Blanche & Butch, Summerhall, Review

Rating (out of 5)
4
Show details
Venue
Company
Birds of Paradise Theatre and Tron Theatre
Production
Robert Softley Gale (writer & lyricist), Kenny Miller (director & designer), Tayo Akinbode (composer), Amelia Cavallo (musical director), Philip Osment (dramaturgy), Grant Anderson (lighting designer), Darren Brownlie (movement director), Fraser Macleod (assistant director), Jennie Loof (wardrobe), Amy CHeskin (BSL translation), Christopher McKiddie (audio description writer), Philippa Clark (cabaret developmnent facilitator).
Performers
Robert Softley Gale (Blanche), Garry Robson (Butch), Kinny Gardner (Bette), Amelia Cavallo (Keys), Amy Cheskin (BSL interpreter), Cara Ballingall (Wendy).
Running time
75mins

Bird of Paradise Theatre’s Blanche & Butch is 75 minutes of ostentatious, exaggerated, theatrical, sober, serious-minded, crap-cutting, top-quality and freakishly stylish entertainment.
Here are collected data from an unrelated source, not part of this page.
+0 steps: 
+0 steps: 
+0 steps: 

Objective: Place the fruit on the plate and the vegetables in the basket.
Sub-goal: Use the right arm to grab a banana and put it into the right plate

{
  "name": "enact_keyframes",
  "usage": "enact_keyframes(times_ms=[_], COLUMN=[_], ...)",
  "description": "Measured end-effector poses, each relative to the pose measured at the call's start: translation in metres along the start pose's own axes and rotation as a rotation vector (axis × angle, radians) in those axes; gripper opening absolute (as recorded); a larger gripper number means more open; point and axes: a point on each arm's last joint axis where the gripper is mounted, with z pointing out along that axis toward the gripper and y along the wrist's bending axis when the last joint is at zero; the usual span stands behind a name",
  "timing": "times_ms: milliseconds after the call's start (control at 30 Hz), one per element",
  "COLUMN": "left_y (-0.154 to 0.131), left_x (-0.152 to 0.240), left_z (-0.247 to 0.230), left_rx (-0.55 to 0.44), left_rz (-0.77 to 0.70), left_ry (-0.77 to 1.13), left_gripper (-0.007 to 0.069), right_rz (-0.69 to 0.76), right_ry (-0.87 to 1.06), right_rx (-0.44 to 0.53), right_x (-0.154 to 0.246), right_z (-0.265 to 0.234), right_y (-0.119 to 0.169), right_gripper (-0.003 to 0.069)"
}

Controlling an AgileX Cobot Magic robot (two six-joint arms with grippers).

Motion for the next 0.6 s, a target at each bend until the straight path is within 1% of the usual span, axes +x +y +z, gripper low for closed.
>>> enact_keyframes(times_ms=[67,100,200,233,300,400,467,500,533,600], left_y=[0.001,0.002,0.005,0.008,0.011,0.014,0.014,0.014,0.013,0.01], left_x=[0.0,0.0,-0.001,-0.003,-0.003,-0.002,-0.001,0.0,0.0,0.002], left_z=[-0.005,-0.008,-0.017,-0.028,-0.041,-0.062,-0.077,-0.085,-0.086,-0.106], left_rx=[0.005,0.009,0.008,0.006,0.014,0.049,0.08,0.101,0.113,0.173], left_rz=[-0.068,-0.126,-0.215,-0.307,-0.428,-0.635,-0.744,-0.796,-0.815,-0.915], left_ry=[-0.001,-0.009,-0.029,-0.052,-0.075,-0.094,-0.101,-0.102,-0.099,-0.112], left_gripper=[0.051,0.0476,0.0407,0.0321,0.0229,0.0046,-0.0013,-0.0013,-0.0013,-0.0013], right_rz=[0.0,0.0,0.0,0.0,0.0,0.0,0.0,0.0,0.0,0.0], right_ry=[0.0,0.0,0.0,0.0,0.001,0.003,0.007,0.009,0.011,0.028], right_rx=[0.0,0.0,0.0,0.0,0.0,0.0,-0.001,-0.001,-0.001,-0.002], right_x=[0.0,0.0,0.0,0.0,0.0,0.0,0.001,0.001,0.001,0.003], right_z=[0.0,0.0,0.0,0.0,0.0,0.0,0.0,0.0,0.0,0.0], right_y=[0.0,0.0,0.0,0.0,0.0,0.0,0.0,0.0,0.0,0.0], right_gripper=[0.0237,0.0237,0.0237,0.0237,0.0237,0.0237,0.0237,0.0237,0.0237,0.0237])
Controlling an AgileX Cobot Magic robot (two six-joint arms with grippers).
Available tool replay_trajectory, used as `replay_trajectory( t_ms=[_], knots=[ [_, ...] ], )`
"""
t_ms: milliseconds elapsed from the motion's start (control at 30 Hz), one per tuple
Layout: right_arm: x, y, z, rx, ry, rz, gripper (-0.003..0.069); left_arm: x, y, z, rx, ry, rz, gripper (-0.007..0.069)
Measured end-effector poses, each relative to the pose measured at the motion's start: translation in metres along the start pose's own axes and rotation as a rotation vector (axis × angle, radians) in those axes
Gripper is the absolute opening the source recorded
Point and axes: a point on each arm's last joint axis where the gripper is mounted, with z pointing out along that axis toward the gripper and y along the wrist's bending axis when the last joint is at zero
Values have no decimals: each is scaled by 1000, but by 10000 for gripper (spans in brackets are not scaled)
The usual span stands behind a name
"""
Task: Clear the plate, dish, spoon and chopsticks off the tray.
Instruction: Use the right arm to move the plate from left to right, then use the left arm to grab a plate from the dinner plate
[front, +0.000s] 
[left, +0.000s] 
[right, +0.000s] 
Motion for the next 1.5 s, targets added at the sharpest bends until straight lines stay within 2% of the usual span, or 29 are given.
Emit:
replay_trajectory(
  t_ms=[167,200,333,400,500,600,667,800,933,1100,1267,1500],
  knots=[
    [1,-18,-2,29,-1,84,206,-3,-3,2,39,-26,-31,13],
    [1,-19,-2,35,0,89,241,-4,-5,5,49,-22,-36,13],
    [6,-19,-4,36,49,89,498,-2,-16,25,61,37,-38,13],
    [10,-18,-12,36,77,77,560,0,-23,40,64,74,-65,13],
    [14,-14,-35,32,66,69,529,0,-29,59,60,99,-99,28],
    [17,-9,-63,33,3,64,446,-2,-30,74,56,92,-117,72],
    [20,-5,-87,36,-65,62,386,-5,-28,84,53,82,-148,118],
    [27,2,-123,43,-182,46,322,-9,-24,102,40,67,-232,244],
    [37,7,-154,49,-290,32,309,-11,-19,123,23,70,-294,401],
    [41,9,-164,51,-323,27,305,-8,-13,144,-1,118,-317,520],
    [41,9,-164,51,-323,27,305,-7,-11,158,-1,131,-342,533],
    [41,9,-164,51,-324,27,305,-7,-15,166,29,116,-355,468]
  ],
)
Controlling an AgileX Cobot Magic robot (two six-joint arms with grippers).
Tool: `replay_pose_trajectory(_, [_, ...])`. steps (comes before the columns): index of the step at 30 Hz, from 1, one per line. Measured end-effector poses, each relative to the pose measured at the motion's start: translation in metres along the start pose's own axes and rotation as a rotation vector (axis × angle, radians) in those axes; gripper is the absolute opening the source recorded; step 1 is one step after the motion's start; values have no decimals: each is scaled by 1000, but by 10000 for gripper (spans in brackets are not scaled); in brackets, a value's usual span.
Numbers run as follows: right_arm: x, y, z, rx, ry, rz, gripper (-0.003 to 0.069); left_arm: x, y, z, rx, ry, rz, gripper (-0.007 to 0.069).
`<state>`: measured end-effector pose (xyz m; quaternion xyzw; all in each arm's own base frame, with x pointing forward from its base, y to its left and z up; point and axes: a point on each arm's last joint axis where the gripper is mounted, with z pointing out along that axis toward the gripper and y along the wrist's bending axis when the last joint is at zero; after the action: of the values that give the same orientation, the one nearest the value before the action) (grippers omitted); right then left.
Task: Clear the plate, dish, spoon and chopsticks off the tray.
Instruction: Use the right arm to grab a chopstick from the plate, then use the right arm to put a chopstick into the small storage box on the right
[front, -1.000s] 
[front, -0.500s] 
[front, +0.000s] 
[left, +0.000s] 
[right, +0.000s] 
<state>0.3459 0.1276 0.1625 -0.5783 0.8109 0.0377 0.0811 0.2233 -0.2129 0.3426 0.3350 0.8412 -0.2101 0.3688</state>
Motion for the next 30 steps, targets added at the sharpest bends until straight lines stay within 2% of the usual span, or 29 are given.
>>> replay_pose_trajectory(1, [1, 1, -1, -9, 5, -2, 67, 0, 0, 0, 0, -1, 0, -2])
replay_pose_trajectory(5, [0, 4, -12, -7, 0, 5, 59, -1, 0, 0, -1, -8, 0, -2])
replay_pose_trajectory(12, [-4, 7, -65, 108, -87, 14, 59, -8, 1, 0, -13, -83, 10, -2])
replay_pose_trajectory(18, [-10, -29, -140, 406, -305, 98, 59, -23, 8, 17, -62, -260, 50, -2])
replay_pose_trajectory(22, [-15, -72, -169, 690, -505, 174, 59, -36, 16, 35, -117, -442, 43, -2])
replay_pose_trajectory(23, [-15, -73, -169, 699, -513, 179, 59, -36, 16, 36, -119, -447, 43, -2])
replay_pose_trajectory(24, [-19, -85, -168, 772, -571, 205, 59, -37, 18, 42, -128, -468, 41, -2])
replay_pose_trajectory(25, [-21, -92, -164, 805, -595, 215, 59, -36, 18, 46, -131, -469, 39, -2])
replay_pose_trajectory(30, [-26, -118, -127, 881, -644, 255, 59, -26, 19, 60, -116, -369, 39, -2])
We’re backstage with the three blokes from the once-glorious disabled drag act, ‘Heelz n Wheelz’, now reduced to touring their production of ‘Whatever Happened to Baby Jane’ in run-down venues, in back-water towns, in the anonymous and grim north of England. Baring their chests and their souls, seatbelts need to be firmly fastened for an exhilarating, bumpy ride of high camp and heart-breaking candour.

From the moment Robert Softley Gale as Blanche crawls round the front of the sheer-black, ruched, curtains like a living Francis Bacon study, eyes kohled into black cavernous holes, stark against the white base-paint of the clown, the tone is set for a ‘f**k you, I’m me, and you need to get over it’ kind of show. Topless, with sparkly, heart-shaped nipple tassels and matching thong, he writhes on the floor in white tights and ballet shoes, lip-synching Charlene’s ‘I’ve Never Been to Me’, until the curtain rises behind him and he rolls backwards into the backstage dressing room where the rest of the cast are waiting to unfold the drama.

The t-shirt worn by Garry Robson’s Butch shouts ‘Piss on Pity’, which in no way says it all, but is not bad as a starting point. What follows is a simply rational rail against boxes, whether it’s ticking them as a token gesture to fulfil PC diversity requirements, or putting people in them so lazy, hackneyed assumptions can then be made about them. Within this there is also an appeal to understand that no matter what body the human being is in, the human being is still just busy being human. In one of Gale’s searing monologues he tellingly relates that, as a man in a wheelchair, before coming out as ‘homosexual’ or ‘heterosexual’, he had to first come out as just ‘sexual’.

Gale, Robson and Kinny Gardner as Bette all give blistering performances. The writing is sharp and witty and in between the Abba and Gloria Gaynor numbers there are some poignant and moving ballads by composer Tayo Akinbode. Amelia Cavallo, who plays keyboard and lends her significant singing ability to the musical numbers, also has one of the best lines in the show as she rants about being a ‘vulva of invisibility’ as she ensures another marginalised section of society gets their moment to have their say. BSL interpreter Amy Cheskin, in deep red wig and matching stripper heels, as always brings something far more entertaining than is strictly necessary to this particular party.

Gale, here as writer and performer, like the late, great Francis Bacon, uses his work to express the condition of humanity as he lives it. So for anyone who has ever experienced a patronising ‘You’re really not bad, considering…’ from whatever well of ignorance it springs, for whatever reason, this one’s for you.